Mumps Hall Characters
Various characters, real and fictional, are associated with Mumps Hall. This list should help to prevent some common errors.
Thomas Carrick is one of two men mentioned on the five Mumps Hall gravestones at Over Denton. He doesn't have a stone of his own but Margarett Carrick (d. 1717) is referred to as "wife of Tho. Carrick". This is the oldest stone of the group, and a different style from the rest. A Thomas Carrocke of Mumps Hall is recorded in a complaint to the magistrates in 1688 as having broken into a remote house and threatened the occupants, but if the TC from the gravestone was the same age as his wife he would have been about 70 at the time. Maybe he had a son called Thomas.
Dandy Dinmont is a fictional character in Guy Mannering. He is cast as a rough, humorous borders farmer, owner of two terriers named Mustard and Pepper according to their colours. In Scott's Notes to Guy Mannering, he gives a long explanation of the way the fictional character became associated with (not derived from) a particular Borders farmer, and the origin of the Dandie Dinmont breed of terriers.
Richard Mendham (or Mindham) was a forger who lived at Mumps Hall in 1798. I have found two newspaper articles mentioning him: Leeds Intelligencer, 19th November 1798 and Hexham Herald, 1877.
Meg Merrilies is a fictional character from Guy Mannering. She:
- Was not born at Mumps Hall or Merrilies Cottage
- Did not live at Mumps Hall or Merrilies Cottage
- Was not based upon the real Margaret Teasdale
- Was not cast as an evil or dangerous person
- Is not spelt "Merrilees"
In the novel, Meg Merrilies is a tall, mysterious gypsy who knows the truth of Brown's identity, and appears at various points to deliver inscrutable prophesies and warnings. In Scott's later years, when he was pressed to reveal the origins of his characters and settings, he wrote, in an anonymous article in the first edition of Blackwood's Magazine, that she was based upon a famous Scottish gypsy queen called Jean Gordon who originated from Kirk Yetholm. In chapter 12 of the novel, which has brought so much fame to the village, she is at the inn described by Scott at the mouth of the Poltross Burn, when Brown meets Dandie Dinmont there.
Tib Mumps is a fictional character from Guy Mannering. She is cast as the untrustworthy landlady of Mumps Hall (which is not named in the novel - Tibs's surname being the only appearance of the word "Mumps"). As Brown mounts his horse to leave she comes round with a stirrup cup, enquiring which route he will take, but Brown has been warned to mislead her to avoid being intercepted by her accomplices and Scott illustrates this aspect of the past reputation of Mumps Hall with the tale of Fighting Charlie in his note on Mumps Hall. Tib Mumps is said to be based upon Margaret Teasdale.
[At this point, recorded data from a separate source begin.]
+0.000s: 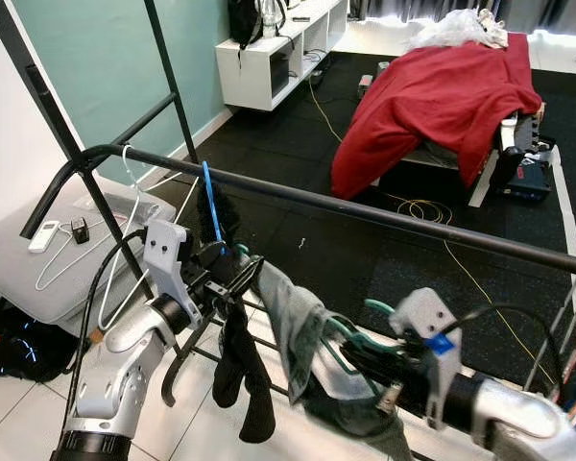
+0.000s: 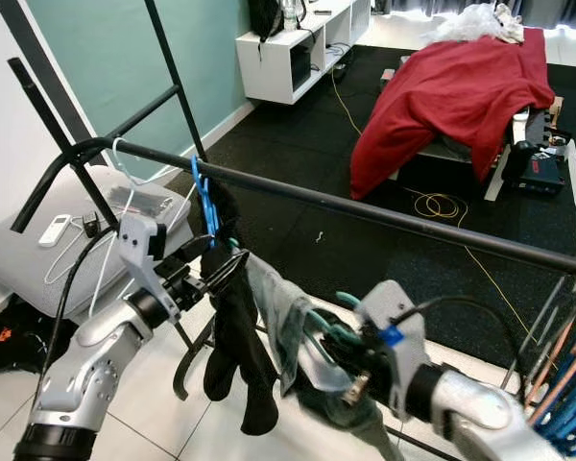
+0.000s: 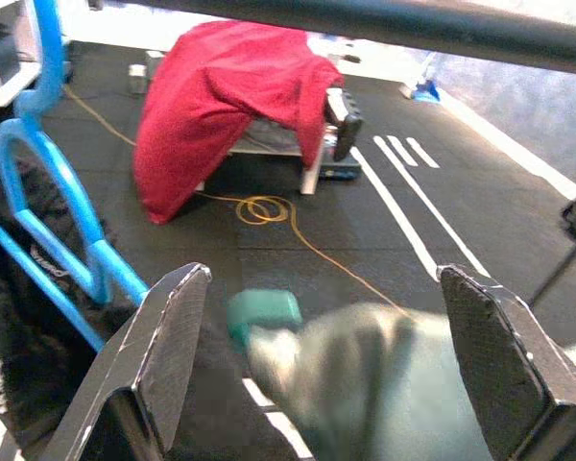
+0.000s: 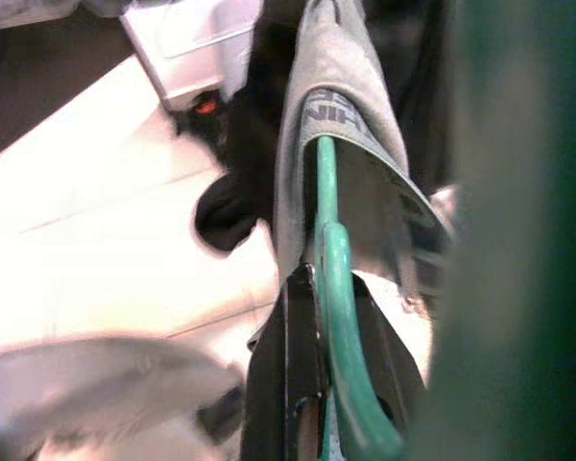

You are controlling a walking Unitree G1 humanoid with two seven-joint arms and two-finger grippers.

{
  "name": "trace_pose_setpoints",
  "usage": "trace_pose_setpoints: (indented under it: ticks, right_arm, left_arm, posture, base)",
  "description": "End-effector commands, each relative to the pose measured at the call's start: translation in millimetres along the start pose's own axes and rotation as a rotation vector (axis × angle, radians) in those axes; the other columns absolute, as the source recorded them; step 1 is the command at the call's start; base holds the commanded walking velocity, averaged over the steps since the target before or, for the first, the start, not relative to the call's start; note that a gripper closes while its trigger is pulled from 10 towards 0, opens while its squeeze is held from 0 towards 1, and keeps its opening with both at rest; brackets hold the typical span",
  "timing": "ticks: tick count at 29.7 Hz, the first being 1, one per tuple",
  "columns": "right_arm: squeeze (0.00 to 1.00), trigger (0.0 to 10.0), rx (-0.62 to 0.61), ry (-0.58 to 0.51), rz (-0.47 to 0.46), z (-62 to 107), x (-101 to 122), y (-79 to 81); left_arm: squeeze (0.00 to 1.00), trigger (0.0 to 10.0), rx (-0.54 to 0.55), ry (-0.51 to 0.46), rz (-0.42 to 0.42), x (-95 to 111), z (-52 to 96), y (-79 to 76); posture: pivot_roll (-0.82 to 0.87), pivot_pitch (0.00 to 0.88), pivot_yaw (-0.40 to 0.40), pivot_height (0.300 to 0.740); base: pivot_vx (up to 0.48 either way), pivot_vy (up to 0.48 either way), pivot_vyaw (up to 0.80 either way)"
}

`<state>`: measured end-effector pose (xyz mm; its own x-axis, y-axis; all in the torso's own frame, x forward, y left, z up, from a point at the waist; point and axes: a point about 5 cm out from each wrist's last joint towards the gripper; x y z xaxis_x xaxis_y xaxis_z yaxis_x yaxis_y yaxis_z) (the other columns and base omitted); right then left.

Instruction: Hang hanger

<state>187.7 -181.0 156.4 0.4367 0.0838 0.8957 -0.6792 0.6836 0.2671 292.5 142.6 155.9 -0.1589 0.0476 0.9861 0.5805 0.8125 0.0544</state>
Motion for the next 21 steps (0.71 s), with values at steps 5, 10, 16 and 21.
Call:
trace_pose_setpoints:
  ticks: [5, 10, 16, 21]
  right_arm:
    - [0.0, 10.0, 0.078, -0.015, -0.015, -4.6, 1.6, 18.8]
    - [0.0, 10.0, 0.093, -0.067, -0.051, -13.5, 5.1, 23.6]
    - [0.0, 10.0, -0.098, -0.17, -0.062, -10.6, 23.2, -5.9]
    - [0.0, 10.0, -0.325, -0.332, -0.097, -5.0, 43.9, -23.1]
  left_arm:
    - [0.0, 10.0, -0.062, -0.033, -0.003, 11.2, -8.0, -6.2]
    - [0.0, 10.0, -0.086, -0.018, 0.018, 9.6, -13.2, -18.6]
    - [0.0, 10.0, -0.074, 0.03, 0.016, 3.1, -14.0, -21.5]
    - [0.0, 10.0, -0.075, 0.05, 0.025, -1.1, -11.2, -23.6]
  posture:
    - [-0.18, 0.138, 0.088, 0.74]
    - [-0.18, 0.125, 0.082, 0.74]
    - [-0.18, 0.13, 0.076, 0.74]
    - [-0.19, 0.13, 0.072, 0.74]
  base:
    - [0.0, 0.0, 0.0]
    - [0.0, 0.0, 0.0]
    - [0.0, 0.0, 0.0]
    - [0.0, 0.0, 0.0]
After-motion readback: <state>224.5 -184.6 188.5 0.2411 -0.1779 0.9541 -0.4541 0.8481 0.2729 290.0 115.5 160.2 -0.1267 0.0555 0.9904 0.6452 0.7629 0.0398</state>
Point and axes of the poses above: a point about 5 cm out from each wrist's last joint towards the gripper, its own z axis pointing back from the gripper into the wrist, its own x axis along the axis of the wrist's last joint, y = z × x, and after that the axes turned 12 degrees about -z, right-handed
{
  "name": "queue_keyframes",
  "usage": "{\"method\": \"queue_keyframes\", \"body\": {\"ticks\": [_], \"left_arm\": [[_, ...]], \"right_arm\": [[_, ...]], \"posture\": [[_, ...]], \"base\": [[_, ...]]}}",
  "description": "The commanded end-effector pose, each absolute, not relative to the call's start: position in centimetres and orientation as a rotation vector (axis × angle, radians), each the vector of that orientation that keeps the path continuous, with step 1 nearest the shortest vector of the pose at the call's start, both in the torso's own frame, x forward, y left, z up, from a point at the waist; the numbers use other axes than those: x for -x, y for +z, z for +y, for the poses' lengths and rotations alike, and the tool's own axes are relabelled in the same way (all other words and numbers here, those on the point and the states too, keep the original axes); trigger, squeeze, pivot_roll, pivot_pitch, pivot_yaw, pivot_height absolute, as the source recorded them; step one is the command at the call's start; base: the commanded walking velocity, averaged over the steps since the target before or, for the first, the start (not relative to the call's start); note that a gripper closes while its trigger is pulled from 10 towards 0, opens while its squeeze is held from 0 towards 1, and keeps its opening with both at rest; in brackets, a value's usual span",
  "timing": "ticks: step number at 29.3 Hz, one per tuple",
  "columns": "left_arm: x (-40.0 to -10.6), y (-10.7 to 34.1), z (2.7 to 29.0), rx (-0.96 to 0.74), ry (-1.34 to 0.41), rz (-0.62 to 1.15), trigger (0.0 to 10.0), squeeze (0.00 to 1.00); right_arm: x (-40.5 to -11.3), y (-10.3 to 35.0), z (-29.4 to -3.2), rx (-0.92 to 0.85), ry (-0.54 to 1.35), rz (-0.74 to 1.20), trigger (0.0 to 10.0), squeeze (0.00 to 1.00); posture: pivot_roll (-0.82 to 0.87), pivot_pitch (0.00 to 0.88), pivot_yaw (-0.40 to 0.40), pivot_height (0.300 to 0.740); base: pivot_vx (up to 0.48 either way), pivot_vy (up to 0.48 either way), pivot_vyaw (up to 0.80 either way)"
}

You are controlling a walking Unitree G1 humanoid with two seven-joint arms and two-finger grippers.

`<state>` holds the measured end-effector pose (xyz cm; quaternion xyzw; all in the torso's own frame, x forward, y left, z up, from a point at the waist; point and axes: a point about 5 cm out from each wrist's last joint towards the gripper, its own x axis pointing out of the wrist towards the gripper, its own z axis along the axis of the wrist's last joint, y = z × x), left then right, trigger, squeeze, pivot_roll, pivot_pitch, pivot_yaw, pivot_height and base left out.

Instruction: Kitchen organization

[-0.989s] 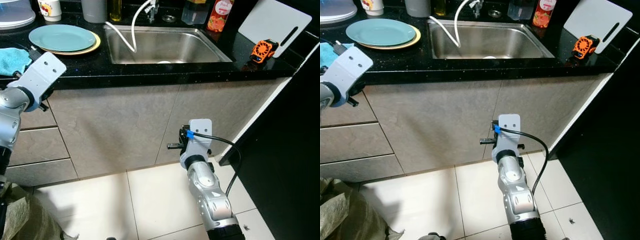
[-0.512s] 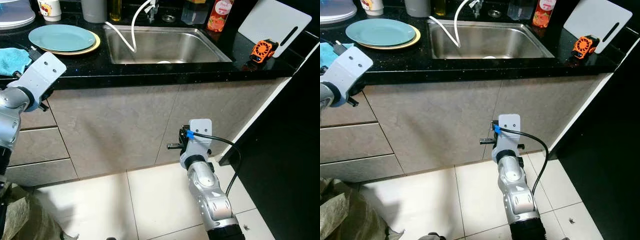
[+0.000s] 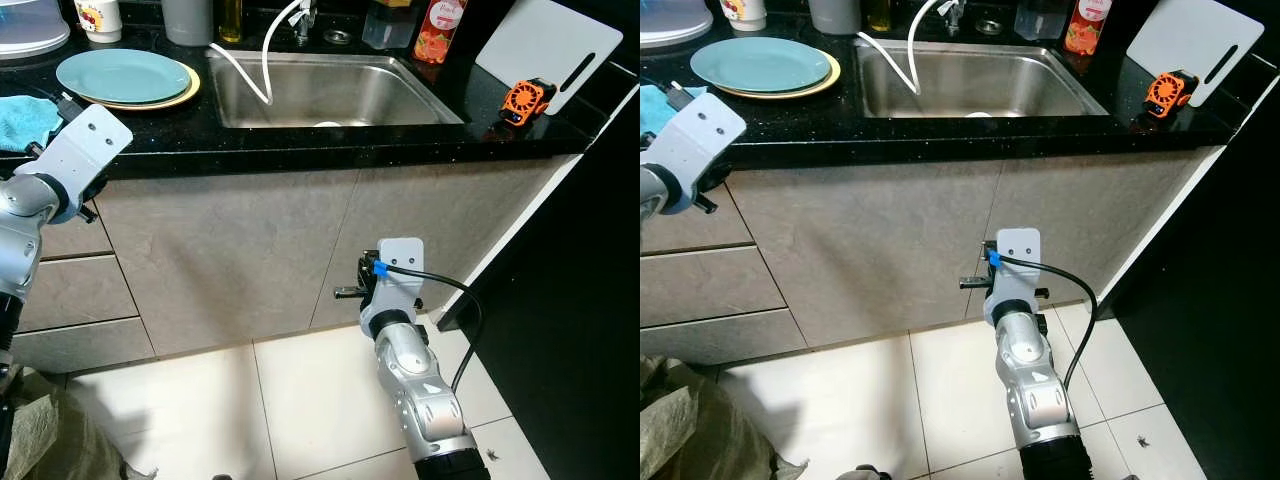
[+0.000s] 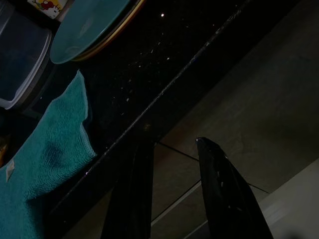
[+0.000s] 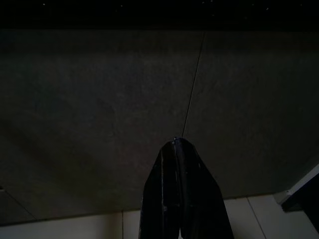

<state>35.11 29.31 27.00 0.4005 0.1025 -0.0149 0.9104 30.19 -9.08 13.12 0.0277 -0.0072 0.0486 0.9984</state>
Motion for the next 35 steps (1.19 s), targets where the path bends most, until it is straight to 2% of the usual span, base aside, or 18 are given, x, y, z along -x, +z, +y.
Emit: {"method": "queue_keyframes", "body": {"ticks": [1,35], "left_arm": [[-35.23,26.48,28.60,-0.829,-0.054,0.211,10.0,0.00],[-35.20,26.69,28.64,-0.829,-0.054,0.210,10.0,0.00]], "right_arm": [[-29.97,12.46,-9.33,-0.058,0.084,0.011,10.0,0.00],[-29.97,12.62,-9.29,-0.064,0.083,0.011,10.0,0.00]], "posture": [[0.26,0.071,-0.074,0.740],[0.27,0.087,-0.078,0.740]], "base": [[0.000,0.000,0.00],[0.000,0.000,0.00]]}}
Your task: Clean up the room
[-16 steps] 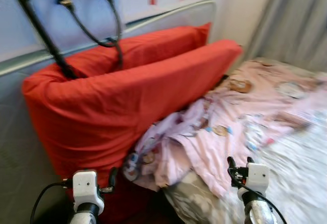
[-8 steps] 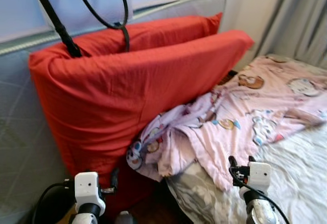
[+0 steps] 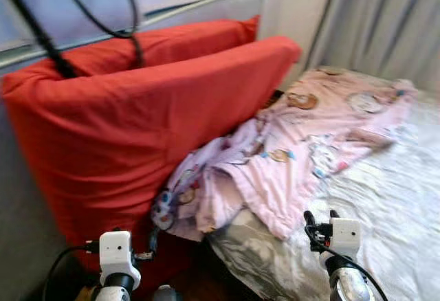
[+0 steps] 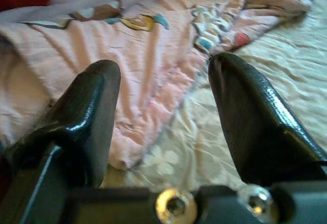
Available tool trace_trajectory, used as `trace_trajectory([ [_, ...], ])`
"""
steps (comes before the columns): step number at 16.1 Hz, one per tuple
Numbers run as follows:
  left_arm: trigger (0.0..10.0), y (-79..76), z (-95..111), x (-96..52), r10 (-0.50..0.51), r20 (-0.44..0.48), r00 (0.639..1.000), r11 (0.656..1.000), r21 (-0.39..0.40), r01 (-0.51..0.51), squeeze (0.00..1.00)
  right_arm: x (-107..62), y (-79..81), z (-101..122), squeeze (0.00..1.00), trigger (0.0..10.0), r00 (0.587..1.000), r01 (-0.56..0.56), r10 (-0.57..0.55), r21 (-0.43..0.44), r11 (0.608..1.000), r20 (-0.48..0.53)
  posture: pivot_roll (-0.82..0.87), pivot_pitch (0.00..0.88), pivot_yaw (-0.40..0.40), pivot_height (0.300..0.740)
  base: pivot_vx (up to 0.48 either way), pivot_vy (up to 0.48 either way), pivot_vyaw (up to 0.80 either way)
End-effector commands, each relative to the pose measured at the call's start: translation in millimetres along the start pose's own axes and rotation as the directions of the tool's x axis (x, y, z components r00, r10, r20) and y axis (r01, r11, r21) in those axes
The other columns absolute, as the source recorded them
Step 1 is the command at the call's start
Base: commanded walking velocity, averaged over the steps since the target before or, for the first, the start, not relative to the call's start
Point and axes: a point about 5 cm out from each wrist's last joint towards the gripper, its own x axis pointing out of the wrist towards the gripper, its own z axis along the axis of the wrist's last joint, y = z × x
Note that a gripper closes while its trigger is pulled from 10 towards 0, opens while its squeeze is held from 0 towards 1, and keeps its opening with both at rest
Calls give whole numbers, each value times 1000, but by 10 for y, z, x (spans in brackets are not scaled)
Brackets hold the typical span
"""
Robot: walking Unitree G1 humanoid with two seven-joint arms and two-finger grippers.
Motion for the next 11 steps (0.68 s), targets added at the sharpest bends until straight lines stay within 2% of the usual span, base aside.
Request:
trace_trajectory([
  [1,10000,-34,14,28,-12,0,1000,1000,1,12,0,21,-15,31,0,10000,1000,5,-5,0,1000,7,28,0,-34,646,0,0,0],
  [3,10000,-35,11,31,-14,-2,1000,1000,0,14,0,25,-16,20,0,10000,1000,-1,1,-8,1000,-12,29,0,-35,646,0,0,0],
  [5,10000,-38,11,31,-13,-3,1000,1000,-1,13,0,30,-12,22,0,10000,1000,-15,15,-14,1000,-14,29,0,-35,621,0,0,0],
  [6,10000,-41,10,31,-15,-4,1000,1000,-1,15,0,29,-2,46,0,10000,1000,-16,16,13,1000,20,29,0,-35,621,0,0,0],
  [11,10000,-42,2,45,-19,-12,1000,1000,-8,19,0,38,0,37,0,10000,1000,-15,15,2,1000,2,28,0,-35,621,0,0,0],
])
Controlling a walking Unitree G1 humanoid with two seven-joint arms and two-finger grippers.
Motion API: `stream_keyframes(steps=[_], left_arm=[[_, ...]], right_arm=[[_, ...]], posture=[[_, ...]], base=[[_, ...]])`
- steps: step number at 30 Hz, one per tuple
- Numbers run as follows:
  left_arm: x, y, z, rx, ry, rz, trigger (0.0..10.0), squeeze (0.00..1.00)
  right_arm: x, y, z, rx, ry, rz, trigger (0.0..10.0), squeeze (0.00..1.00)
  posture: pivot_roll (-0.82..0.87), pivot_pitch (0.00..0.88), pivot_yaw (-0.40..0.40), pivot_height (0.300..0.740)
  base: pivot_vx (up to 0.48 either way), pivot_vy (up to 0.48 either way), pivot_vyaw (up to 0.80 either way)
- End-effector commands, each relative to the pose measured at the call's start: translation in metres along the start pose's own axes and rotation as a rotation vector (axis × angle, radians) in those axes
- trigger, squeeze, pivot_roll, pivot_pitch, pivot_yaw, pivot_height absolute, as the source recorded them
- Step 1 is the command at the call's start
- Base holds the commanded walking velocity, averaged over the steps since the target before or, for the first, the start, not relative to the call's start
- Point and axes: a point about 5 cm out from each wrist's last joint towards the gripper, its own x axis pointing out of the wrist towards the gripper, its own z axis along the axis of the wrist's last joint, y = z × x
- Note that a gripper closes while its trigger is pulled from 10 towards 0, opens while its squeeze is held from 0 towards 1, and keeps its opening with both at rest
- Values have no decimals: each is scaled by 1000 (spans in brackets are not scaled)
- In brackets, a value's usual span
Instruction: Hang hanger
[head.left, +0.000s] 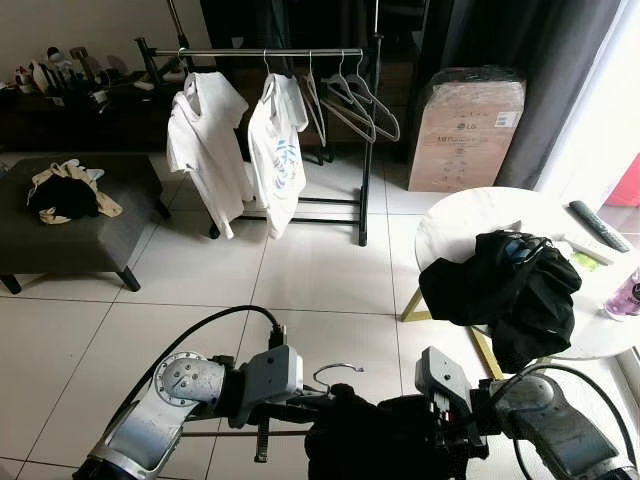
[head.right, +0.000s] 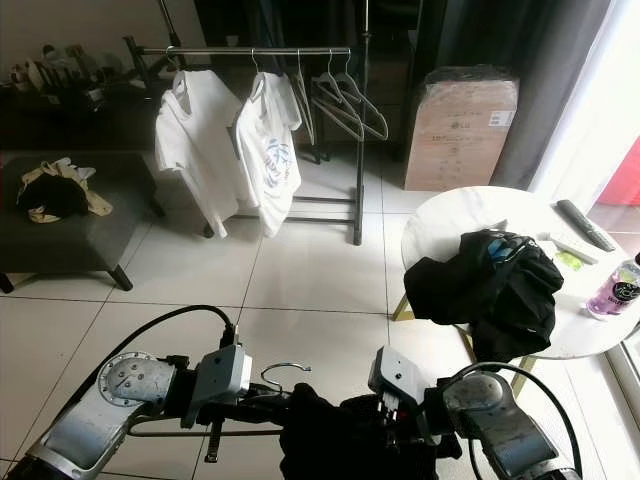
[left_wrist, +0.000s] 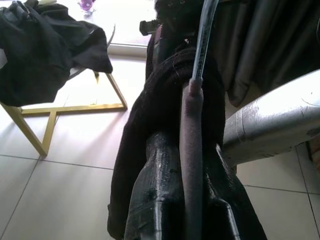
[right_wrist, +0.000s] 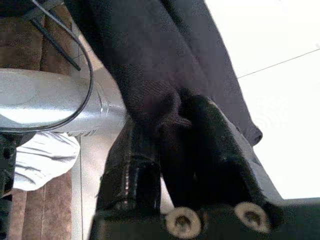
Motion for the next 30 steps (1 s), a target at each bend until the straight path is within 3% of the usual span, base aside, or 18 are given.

Margaret Teasdale (1679 - 1777), also known locally as Meg O'Mumps, was a real person who lived at Mumps Hall and is buried in Over Denton churchyard. She is named on a legal document from 1758 at that address and a newspaper advertisement for an auction in 1763 refers to "Mrs Teasdale's house at Mumps Hall". The evil character of Tib Mumps in Guy Mannering is said to be based upon Margaret Teasdale, but Collingwood Bruce, as usual, sets things straight in his immaculate prose: "Although the heroine of Mump's-hall was cast in a mould somewhat suited to the state of the district at that time, she was not the fiend-like woman that she is generally represented."